## Task:
Return all lines of the data in which the string "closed" occurs.

## Dataset content:
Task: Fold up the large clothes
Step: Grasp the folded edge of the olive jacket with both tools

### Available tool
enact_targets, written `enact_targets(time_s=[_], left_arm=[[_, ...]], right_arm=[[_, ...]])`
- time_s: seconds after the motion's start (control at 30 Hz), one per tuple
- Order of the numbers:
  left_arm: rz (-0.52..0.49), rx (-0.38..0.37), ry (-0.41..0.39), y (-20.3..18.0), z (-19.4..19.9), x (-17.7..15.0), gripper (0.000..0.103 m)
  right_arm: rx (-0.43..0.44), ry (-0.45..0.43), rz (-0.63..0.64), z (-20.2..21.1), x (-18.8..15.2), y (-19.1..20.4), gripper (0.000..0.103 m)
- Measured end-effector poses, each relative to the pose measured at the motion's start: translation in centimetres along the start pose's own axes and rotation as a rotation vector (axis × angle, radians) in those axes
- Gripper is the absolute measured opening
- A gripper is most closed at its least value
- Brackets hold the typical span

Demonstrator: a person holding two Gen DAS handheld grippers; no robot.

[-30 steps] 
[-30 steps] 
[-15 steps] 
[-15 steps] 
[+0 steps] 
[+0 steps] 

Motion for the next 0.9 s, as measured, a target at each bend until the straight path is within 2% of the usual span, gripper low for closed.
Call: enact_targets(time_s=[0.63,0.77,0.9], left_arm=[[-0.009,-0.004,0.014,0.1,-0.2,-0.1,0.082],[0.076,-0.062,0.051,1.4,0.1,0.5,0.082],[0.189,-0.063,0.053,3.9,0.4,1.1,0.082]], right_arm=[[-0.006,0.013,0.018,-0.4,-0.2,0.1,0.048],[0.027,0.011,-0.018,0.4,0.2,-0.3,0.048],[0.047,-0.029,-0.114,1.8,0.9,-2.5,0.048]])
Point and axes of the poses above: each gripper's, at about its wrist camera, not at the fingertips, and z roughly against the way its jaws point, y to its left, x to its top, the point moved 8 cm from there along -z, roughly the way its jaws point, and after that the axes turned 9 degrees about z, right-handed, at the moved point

## Task solution:
- A gripper is most closed at its least value
Motion for the next 0.9 s, as measured, a target at each bend until the straight path is within 2% of the usual span, gripper low for closed.

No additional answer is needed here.